PRISM: Policy-driven Retraining-free Inter/Intra-layer Structured Merging for Accurate and Efficient LLM Pruning

Abstract

Large language models (LLMs) incur substantial computation, memory, and latency costs during inference, motivating structured pruning for efficient deployment. However, directly removing layers or channels discards learned representations, often requiring fine-tuning or reconstruction to recover accuracy. Inter-layer pruning offers substantial computational savings at the risk of severe accuracy degradation, whereas intra-layer pruning provides finer-grained compression with more limited end-to-end acceleration. We introduce PRISM, a policy-driven, retraining-free framework that unifies inter- and intra-layer structured compression through weight merging. Rather than simply deleting redundant structures, PRISM transfers their information into retained weights, mitigating representation loss without additional training. For inter-layer compression, MHA-Removed FFN Composition removes selected multi-head attention (MHA) layers and composes adjacent feed-forward network (FFN) layers to exploit redundancy across layers. For intra-layer compression, Structure-Aware Channel Reconstruction merges channels while accounting for the distinct structural characteristics of MHA and FFN modules. To coordinate both compression levels, an Activation Distortion Score captures directional and magnitude changes in activations and guides the joint selection of inter-layer merging locations and layer-wise intra-layer sparsity.

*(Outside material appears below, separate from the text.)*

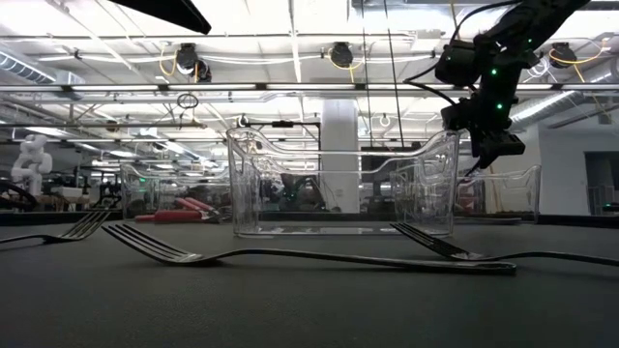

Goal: Sort silverware by color (type)
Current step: Put the blue fork into the right transparent bin

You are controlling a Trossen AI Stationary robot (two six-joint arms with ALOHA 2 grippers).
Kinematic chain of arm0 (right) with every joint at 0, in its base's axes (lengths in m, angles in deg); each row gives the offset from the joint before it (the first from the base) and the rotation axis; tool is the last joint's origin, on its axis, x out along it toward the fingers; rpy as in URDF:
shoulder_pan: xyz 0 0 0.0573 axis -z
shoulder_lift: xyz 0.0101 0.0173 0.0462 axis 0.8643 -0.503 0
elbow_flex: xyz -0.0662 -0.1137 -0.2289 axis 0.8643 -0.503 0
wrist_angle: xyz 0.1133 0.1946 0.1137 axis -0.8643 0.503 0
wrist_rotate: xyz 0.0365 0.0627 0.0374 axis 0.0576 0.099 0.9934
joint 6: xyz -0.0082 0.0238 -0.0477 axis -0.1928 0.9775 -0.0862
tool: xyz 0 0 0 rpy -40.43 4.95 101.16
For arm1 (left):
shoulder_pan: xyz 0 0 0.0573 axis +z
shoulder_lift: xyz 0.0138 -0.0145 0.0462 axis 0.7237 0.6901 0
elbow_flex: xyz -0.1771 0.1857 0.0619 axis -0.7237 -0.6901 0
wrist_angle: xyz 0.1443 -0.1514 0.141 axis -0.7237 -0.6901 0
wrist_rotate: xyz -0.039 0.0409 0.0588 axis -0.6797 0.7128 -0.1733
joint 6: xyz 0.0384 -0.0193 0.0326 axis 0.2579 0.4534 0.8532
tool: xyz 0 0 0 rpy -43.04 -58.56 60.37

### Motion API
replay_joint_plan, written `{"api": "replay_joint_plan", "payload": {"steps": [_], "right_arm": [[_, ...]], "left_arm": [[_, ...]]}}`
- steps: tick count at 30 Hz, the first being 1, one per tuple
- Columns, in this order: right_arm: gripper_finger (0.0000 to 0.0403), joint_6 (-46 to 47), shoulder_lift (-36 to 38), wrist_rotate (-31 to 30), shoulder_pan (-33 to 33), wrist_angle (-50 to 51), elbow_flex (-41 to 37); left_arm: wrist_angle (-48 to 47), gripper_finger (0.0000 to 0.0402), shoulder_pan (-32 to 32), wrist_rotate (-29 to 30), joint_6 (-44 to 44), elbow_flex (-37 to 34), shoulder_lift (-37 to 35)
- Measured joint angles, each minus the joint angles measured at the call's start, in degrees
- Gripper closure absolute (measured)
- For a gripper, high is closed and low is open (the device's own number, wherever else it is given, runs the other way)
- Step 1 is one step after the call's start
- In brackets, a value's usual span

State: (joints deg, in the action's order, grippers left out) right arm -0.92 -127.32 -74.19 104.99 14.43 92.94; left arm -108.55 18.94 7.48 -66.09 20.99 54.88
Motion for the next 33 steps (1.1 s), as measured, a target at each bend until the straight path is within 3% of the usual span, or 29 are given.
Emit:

At 30% sparsity, PRISM achieves 1.25% lower perplexity than a state-of-the-art structured pruning baseline, while reducing inference computation and memory usage to 72.9% and 70.5% of the dense baseline, respectively. These results demonstrate that combining structured information transfer with activation-aware sparsity allocation improves the accuracy-efficiency trade-off of LLM compression without retraining.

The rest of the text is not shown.